Salah satu banyolan para pemain COA yang mengundang derai tawa penonton.
Salah satu banyolan para pemain COA yang mengundang derai tawa penonton.

Rinai gerimis hujan berjatuhan membasahi rerumputan di halaman Gedung Pusat dr. Prakosa di malam yang semakin pekat, Jumat (24/04/2015). Alih-alih makin sunyi, halaman yang menghadap langsung bulevar terus dibanjiri oleh kerumunan mahasiswa Universitas Sebelas Maret (UNS) maupun masyarakat sekitar kampus. Berbekal payung maupun kerudung, mereka memadati lahan berumput hijau, menghadap teras yang telah digelar sebuah panggung.

Collaboration of Art (COA), sebuah perhelatan tahunan hasil sinergi tiga Unit Kegiatan Mahasiswa (UKM) di UNS lah yang menjadi daya tarik kerumunan itu meskipun gerimis tengah menerjang. Digawangi oleh Badan Koordinasi Kesenian Tradisional (BKKT), Voca Erudita, dan Marching Band, COA merupakan pergelaran apik yang selalu ditunggu tiap tahunnya.

“Acara ini juga merupakan salah satu bentuk rangkaian dan persembahan kami dalam rangka Dies Natalis UNS ke-39,” ujar ketua panitia saat memberikan sambutan. Dengan diiringi riuh tepuk tangan penonton, COA tahun 2015 yang bertajuk “Jalan-jalan Keliling Nusantara” dimulai. Meskipun harus mundur dari jam yang ditentukan karena hujan, COA tidak menyurutkan gelombang antusiasme kerumunan yang hadir.

Komunitas Mahasiswa Papua turut meriahkan COA 2015.
Komunitas Mahasiswa Papua turut meriahkan COA 2015.

Indonesia di Atas Pergelaran

COA menceritakan petualangan tiga mahasiswa UNS yang berkeliling Indonesia saat masa liburan.

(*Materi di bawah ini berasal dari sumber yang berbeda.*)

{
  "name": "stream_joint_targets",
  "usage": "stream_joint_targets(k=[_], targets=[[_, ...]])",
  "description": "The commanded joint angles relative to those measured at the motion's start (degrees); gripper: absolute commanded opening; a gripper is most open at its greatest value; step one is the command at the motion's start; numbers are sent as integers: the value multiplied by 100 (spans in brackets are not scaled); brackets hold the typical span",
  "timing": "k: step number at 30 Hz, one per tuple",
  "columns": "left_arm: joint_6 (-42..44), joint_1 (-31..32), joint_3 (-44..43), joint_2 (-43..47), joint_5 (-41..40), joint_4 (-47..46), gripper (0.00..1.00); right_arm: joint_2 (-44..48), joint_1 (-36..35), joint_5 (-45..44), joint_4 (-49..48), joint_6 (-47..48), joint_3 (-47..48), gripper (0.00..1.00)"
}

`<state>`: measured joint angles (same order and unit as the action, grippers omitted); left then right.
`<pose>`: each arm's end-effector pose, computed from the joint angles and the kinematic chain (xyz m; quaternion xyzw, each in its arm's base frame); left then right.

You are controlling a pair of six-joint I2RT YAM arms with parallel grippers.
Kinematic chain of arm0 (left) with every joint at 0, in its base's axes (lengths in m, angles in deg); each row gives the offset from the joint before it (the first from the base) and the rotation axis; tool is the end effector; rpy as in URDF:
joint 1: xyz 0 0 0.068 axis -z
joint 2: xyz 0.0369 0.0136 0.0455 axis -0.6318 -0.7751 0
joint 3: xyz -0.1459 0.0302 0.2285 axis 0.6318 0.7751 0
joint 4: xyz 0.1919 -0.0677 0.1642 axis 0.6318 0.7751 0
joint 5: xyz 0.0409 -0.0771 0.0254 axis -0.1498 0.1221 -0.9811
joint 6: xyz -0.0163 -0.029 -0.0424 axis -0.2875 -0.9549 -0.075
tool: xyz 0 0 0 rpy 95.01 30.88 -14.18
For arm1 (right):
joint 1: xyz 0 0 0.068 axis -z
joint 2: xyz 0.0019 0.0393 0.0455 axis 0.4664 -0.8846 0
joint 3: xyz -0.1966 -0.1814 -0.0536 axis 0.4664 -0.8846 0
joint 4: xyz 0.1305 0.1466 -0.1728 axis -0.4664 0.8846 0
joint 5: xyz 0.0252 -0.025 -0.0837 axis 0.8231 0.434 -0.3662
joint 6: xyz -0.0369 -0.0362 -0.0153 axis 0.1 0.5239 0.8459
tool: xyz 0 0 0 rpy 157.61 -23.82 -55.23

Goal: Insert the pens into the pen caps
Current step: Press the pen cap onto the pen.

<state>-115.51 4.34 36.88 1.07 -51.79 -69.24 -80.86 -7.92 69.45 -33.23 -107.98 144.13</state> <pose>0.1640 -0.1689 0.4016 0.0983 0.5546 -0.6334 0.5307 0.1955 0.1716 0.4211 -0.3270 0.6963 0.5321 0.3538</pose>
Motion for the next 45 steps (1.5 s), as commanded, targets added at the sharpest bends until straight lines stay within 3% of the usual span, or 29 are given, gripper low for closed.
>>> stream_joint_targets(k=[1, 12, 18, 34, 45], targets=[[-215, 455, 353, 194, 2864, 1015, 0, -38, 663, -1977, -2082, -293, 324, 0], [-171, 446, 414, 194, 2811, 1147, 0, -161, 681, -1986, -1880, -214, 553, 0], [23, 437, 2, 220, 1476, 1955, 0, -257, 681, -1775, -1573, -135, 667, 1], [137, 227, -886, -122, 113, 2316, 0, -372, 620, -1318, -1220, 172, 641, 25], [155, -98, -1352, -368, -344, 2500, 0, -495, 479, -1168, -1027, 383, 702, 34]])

Sebelum “petualangan” dimulai, beberapa model yang membawakan kostum megah berwarna biru dan emas naik ke atas pentas. Kostum bernuansa merak, mereka kenakan dan berlenggak lenggok sembari menahan beratnya kostum. Tak ayal, suguhan mereka mengundang decak kagum penonton.

Petualangan dimulai, ketiga mahasiswa tersebut beranjak dari Solo untuk mengobati rasa penasaran mereka akan kekhasan setiap penjuru bumi pertiwi. Menuju Bandung dengan angklungnya, Jakarta dengan Monasnya, Sumatera Barat dengan Tarian Minangnya, dan Aceh dengan Tarian Samannya. Dengan kapal, mereka melanjutkan perjalanan ke timur pulau Sumatra, Kalimantan, yang ternyata mayoritas penduduknya adalah transmigran pulau Jawa.

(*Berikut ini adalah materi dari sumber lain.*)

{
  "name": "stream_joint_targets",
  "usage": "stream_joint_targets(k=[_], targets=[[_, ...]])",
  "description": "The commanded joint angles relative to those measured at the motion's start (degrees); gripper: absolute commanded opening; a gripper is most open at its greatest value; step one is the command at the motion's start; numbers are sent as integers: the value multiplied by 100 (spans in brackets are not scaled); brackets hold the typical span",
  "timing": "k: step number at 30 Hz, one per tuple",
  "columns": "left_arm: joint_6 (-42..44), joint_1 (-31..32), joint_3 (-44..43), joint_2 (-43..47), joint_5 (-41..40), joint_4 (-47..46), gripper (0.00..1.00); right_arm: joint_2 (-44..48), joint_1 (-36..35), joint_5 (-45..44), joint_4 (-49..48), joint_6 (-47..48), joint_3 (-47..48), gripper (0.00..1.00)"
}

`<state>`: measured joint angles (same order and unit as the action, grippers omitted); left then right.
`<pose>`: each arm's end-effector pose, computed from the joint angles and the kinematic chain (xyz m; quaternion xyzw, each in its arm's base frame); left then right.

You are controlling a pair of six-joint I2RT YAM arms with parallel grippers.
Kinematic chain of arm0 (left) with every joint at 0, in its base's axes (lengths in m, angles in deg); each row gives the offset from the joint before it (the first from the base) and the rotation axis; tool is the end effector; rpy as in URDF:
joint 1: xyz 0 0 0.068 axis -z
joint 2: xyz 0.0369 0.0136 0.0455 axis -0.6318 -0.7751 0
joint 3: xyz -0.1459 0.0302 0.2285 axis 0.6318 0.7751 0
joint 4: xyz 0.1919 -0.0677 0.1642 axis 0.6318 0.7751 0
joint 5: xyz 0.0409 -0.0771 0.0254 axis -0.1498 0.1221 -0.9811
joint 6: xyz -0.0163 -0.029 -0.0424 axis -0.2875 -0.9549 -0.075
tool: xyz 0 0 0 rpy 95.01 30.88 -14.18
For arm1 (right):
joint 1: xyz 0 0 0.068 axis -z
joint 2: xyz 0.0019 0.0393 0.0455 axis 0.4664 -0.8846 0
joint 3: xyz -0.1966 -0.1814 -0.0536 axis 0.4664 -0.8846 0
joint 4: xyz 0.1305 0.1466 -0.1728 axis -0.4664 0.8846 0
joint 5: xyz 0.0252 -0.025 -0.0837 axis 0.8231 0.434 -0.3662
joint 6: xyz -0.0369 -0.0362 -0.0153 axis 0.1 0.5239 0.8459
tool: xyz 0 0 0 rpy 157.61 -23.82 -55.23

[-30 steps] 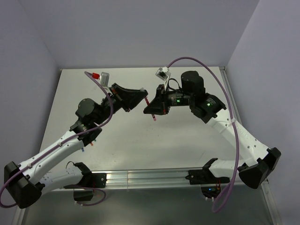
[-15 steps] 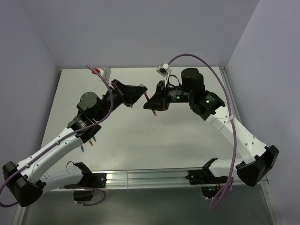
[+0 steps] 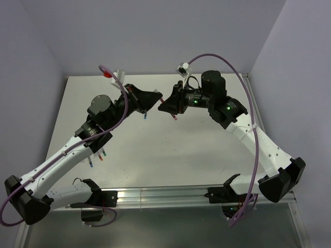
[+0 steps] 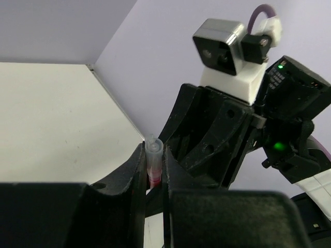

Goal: Insert the pens into the pen caps
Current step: Press the pen cap onto the pen, then place the pen at the center of the board.

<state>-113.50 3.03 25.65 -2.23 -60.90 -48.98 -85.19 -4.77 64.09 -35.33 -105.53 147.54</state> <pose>0.1829 -0.1713 0.4214 0.0309 0.6428 -0.5491 0.5333 0.2253 0.1709 0.4251 -0.3000 0.7086 0.4886 0.4113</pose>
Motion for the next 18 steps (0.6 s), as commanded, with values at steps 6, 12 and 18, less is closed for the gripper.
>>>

Sulawesi dan Maluku, tempat elok dan papeda yang merupakan destinasi selanjutnya setelah Kalimantan. Kemudian mereka melanjutkan lawatan ke pulau eksotis, Papua, dengan disuguhi tarian perang dari penduduk asli.

Gerimis tak kunjung reda, namun arena pertunjukan tetap hangat berkat banyolan kocak dari ketiga pemain itu. Alunan lagu Anak Kambing Saya dan masuknya anak kambing sungguhan membuat gelak tawa semakin riuh saat mereka tiba di Nusa Tenggara Timur. Perlawatan dilanjutkan ke Bali, pulau dewata yang elok budaya dan pemandangannya. Destinasi terakhir sebelum kembali ke Solo adalah Surabaya, kota pahlawan. Tak lupa mereka menyicipi makanan Rujak Cingur yang kuahnya sudah bertambah dengan air hujan.

Lembutnya paduan suara dari Voca Erudita, alunan musik daerah dan tarian dari BKKT, dan lantunan simfoni dari Marching Band yang bersinergi dalam pergelaran seni, musik, dan cerita dan dikemas dalam sebuah pertunjukan apik berbalut nuansa komedi yang kental sukses membuat kagum penonton di akhir pementasan. “Acara COA ini bagus, tapi aku berharap semoga tahun depan panggung dan tempat penontonnya diberi penutup buat antisipasi kalau hujan,” ujar Putri, Mahasiswi FISIP yang menonton pergelaran malam itu.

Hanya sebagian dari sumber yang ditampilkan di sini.